Rails Lite2

Jun 07, 2013

App Academy W4D5

Rails Lite Continued

Today we worked on recreating Rails. The idea is to build on the ActiveRecord work that we did last week and extend that, building out many of the features in Rails that many people would think is simply magic. Rails is a pretty awesome product and much of what it does is cool. However, as someone who would express that they are an expert at that, they cannot simply just attribute it to magic. A rails programmer should know a lot about Rails and how its internals work just like how a mechanic has to know about how a car works.

We started out by recreating the WEBrick server that will listen to and serve up the web pages that Rails receives. We created a server that receives HTTP requests and sends back web pages. We used several HTTPSERVER methods that then take the web requests that we send it and then pass those requests as well as a response to a Controller. We created a Base ControllerBase class that serves as the core foundation of all the Controllers that we used on Thurs and Wed. That was pretty awesome to see this empty shell of code suddenly turn into something that can behave somewhat like the actual thing. I was pretty impressed.

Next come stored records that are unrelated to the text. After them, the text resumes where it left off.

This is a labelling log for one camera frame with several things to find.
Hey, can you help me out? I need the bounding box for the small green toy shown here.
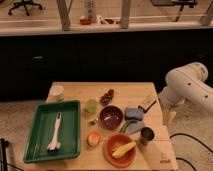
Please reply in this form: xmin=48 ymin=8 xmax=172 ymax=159
xmin=88 ymin=119 xmax=98 ymax=126

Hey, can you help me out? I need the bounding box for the orange yellow toy fruit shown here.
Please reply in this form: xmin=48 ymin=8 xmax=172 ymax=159
xmin=87 ymin=132 xmax=101 ymax=147

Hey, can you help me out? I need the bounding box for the orange bowl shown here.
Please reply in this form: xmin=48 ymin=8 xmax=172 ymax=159
xmin=103 ymin=134 xmax=136 ymax=168

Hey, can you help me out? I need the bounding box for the wooden whiteboard eraser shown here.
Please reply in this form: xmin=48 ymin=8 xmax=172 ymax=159
xmin=139 ymin=96 xmax=156 ymax=112

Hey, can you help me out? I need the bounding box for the grey cloth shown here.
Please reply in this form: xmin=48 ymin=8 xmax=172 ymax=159
xmin=125 ymin=121 xmax=145 ymax=135

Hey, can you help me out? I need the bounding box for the white cylindrical container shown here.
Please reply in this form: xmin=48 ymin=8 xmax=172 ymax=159
xmin=50 ymin=85 xmax=64 ymax=101

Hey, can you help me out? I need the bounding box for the black office chair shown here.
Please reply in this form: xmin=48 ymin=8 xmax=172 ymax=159
xmin=8 ymin=0 xmax=43 ymax=16

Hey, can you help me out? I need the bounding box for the red grapes bunch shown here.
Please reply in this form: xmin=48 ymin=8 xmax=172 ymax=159
xmin=99 ymin=89 xmax=114 ymax=106

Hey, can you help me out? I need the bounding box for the purple bowl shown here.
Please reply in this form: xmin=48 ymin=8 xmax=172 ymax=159
xmin=99 ymin=105 xmax=123 ymax=130

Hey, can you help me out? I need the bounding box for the green plastic tray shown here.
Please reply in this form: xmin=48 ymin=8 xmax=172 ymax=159
xmin=23 ymin=100 xmax=81 ymax=163

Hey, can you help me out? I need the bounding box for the red object on floor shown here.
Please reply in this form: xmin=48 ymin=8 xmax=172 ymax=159
xmin=79 ymin=16 xmax=92 ymax=25

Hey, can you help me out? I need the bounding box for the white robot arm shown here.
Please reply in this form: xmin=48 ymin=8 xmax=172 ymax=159
xmin=158 ymin=62 xmax=213 ymax=125

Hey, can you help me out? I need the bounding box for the metal cup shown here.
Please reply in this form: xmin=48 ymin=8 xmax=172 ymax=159
xmin=140 ymin=127 xmax=155 ymax=145

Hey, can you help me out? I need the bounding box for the blue sponge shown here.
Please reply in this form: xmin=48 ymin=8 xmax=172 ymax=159
xmin=124 ymin=108 xmax=143 ymax=120

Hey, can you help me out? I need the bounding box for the white brush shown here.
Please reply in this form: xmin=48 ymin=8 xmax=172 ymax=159
xmin=47 ymin=112 xmax=62 ymax=151

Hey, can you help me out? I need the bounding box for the black stand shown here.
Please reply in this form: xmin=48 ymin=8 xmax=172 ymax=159
xmin=0 ymin=138 xmax=9 ymax=171

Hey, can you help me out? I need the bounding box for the yellow corn cob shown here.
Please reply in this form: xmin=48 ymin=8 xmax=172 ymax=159
xmin=112 ymin=141 xmax=136 ymax=158

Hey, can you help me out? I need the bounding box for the black cable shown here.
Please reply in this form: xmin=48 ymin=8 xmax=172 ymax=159
xmin=169 ymin=132 xmax=213 ymax=171

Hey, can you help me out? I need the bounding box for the green bean pod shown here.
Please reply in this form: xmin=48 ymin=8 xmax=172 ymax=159
xmin=119 ymin=119 xmax=137 ymax=133

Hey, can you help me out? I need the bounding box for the green cup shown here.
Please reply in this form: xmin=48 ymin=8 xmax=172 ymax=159
xmin=84 ymin=99 xmax=98 ymax=114

Then we worked on ERB templates. Using bindings - which is a Ruby thing that lets you pass in variables out of their scopes to other processes - we could render ERB templates. We point them to a particular URL and then have it render the page.

Then after that we implemented the Session part, which stores cookies and such. Back on Wed and Thurs we were able to save and set cookies for users with browsers with Session. Ned back then told us that that was a method. Today we actually went ahead and created that with the HTTPCookies class. We opened it up, found our relevant token, and updated the cookie with our data.